(PROVIDED DATA)

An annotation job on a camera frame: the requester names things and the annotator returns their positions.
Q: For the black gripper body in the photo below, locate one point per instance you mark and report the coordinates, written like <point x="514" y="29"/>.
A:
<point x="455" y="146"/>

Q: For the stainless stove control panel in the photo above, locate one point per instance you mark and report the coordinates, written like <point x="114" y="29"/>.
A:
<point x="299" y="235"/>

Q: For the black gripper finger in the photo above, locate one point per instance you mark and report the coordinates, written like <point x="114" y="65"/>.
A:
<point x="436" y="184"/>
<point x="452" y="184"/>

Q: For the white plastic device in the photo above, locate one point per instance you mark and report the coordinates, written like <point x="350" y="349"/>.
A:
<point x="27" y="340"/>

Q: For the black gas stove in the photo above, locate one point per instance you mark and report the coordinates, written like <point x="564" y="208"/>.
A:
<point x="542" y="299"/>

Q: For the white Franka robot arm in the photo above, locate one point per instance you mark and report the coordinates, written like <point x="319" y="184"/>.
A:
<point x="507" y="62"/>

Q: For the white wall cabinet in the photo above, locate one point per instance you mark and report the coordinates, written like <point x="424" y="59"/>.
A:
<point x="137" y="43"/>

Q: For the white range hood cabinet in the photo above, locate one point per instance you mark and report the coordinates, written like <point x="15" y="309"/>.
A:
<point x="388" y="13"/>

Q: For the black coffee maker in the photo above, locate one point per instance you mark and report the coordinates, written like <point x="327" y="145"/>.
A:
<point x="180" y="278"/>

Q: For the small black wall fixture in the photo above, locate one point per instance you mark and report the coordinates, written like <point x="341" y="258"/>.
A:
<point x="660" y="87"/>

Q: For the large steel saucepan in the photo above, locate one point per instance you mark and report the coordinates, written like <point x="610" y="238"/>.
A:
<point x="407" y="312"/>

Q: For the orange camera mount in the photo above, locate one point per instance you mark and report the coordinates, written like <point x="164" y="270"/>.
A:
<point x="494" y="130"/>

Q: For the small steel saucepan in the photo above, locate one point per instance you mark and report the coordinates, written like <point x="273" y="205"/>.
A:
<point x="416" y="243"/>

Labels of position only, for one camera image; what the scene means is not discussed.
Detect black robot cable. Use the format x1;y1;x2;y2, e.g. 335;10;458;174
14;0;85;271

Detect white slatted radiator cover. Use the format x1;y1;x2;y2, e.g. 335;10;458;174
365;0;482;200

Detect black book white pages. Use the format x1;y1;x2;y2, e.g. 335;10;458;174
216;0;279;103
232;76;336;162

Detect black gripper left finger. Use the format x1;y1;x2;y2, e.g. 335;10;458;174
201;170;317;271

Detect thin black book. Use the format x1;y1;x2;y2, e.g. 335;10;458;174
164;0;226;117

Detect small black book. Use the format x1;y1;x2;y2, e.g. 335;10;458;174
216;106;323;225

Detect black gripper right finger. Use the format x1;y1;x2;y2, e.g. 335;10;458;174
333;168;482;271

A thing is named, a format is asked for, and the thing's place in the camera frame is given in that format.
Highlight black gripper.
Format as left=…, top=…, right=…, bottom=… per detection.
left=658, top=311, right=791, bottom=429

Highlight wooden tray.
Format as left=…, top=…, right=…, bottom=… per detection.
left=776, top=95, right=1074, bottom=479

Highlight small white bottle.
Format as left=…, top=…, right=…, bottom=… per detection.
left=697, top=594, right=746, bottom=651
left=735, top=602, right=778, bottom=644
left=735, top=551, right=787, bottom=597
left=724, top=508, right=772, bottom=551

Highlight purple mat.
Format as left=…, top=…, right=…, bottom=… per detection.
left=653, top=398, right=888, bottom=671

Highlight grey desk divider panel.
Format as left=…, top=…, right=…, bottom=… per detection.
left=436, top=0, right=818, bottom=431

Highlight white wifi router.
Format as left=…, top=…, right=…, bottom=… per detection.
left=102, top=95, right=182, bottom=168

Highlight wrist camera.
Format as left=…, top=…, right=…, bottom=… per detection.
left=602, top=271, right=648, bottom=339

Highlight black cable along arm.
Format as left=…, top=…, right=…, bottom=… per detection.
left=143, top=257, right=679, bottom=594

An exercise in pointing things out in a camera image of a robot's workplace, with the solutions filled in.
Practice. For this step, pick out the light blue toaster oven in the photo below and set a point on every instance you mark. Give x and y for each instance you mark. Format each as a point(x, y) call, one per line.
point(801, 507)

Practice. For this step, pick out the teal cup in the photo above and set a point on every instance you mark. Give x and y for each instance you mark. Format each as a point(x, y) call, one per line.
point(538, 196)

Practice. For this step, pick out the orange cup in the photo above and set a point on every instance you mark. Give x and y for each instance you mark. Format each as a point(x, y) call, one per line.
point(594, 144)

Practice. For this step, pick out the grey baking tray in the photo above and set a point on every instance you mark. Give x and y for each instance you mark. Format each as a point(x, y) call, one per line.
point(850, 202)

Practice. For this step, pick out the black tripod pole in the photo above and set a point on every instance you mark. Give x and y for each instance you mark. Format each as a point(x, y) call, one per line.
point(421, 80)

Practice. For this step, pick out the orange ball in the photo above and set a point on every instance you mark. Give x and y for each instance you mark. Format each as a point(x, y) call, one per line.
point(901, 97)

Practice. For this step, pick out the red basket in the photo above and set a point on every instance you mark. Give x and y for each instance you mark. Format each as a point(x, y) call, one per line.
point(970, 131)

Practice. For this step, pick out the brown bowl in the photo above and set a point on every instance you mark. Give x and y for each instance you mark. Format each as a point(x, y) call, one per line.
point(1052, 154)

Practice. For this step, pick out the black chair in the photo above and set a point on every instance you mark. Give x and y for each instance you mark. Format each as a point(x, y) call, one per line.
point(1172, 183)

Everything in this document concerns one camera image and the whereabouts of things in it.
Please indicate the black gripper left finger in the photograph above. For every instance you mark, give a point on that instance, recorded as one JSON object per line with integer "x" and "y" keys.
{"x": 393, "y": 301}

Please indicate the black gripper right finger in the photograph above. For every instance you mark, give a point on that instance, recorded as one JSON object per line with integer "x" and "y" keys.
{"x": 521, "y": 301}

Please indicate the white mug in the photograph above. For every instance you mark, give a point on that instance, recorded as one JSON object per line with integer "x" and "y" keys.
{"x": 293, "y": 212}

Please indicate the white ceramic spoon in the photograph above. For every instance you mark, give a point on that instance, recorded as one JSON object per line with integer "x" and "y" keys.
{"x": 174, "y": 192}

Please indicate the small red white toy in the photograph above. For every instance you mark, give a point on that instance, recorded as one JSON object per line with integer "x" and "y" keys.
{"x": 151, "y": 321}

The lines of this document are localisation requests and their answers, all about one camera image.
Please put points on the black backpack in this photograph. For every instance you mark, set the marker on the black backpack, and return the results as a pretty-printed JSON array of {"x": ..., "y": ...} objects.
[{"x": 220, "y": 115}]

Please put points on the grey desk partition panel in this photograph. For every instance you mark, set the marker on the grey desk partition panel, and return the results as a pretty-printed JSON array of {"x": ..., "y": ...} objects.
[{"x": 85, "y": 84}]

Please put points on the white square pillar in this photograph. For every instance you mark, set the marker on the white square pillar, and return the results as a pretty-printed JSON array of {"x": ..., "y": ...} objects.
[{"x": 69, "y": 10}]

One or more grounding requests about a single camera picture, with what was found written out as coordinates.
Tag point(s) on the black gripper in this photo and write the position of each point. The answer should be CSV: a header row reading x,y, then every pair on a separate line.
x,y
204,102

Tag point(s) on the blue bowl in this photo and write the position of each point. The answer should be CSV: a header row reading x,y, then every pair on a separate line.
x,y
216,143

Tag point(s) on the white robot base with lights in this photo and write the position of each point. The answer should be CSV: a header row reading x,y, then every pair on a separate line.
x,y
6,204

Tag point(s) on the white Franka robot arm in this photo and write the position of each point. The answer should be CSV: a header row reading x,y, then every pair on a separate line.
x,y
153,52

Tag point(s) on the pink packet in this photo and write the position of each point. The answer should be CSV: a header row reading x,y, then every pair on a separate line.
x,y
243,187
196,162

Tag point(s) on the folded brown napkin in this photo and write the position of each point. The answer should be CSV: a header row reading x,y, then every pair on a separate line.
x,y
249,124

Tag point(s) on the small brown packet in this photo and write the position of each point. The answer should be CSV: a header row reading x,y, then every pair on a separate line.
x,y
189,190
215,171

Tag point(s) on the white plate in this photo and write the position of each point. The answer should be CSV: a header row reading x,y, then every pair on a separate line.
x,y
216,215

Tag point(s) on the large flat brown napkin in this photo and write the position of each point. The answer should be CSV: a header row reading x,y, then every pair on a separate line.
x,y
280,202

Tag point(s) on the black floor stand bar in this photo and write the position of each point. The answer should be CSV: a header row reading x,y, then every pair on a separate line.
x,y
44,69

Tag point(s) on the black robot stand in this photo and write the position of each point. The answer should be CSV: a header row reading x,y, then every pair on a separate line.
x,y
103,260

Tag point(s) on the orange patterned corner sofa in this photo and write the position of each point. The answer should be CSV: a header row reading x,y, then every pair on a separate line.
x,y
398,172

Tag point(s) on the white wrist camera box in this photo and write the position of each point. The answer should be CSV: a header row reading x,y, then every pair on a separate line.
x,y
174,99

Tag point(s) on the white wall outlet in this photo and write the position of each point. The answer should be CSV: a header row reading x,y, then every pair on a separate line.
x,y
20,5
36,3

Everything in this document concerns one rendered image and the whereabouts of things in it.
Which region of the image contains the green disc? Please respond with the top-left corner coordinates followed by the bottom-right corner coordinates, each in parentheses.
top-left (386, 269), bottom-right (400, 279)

(End PROVIDED DATA)

The answer must be every line of the listing that holds the word "cabinet".

Q: For the white wall cabinet in the photo above, locate one point per instance you mark and report the coordinates, written like <point x="424" y="59"/>.
Q: For the white range hood cabinet in the photo above, locate one point per instance you mark and report the coordinates, written like <point x="15" y="309"/>.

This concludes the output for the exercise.